Public and private institutions alike are feeling the budgetary pain. State budget cuts are slashing funding for public schools across the nation: Pennsylvania, Virginia, New York, Florida and California, for example, have cut their overall budgets by 15%-20%. And the future looks grim, with 46 states dealing with budget shortfalls for fiscal 2011 and 39 forecasting gaps for 2012. Not to mention that billions of dollars in stimulus funds to higher education are set to run out in mid-2011.

At private schools, fall enrollments are down, reducing tuition revenues. More students are requiring financial aid. Benefactors are donating less. In particular, they’re giving fewer of the long-term endowment gifts that schools can plan on using a few decades from now, according to Kent John Chabotar, the president of Guilford College in Greensboro, N.C.

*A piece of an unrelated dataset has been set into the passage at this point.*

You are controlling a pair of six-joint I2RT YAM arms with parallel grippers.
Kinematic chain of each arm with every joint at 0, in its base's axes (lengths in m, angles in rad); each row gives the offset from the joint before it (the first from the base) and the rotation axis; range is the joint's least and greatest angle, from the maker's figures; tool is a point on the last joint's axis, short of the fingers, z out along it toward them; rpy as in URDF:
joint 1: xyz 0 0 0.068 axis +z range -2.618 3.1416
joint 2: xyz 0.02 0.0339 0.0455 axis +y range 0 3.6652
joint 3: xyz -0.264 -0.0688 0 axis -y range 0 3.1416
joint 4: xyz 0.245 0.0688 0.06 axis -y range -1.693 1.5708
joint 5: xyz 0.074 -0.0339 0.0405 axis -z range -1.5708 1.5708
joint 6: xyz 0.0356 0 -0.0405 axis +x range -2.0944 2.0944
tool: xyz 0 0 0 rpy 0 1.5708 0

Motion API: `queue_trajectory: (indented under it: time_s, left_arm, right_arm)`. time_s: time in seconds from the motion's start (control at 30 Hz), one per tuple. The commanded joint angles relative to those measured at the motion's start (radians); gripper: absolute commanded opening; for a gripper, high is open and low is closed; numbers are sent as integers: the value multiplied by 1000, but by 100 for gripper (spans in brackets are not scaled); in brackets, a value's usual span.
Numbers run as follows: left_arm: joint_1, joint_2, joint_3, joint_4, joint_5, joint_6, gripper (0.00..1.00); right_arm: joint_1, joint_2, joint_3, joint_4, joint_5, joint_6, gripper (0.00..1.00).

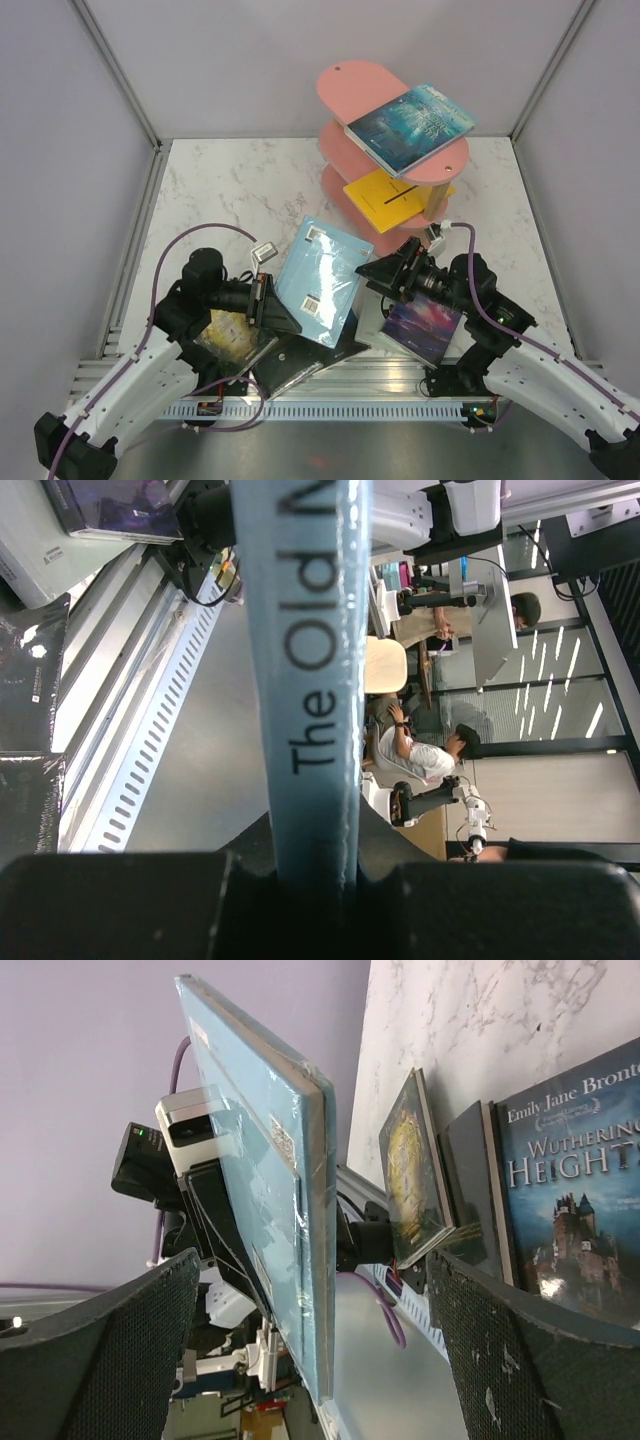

Moreover, this downturn seems to be more than temporary. Public schools, especially, see a continuing decline in state budgets and know they must make permanent changes. In previous economic recessions, “a chunk of money would drop out and there’d be a zigzag in revenues,” says Jane Wellman, the executive director of the Delta Project, which studies postsecondary education costs and spending. Schools would muddle through by slashing budgets and raising tuition. “Now we’ve got a triple whammy,” she says: Revenues and spending at unsustainable levels and a president who wants to increase the number of postsecondary degrees attained each year. To meet Obama’s goal for the population aged 24 to 35 alone would require 15 million degrees above what’s likely at the current pace.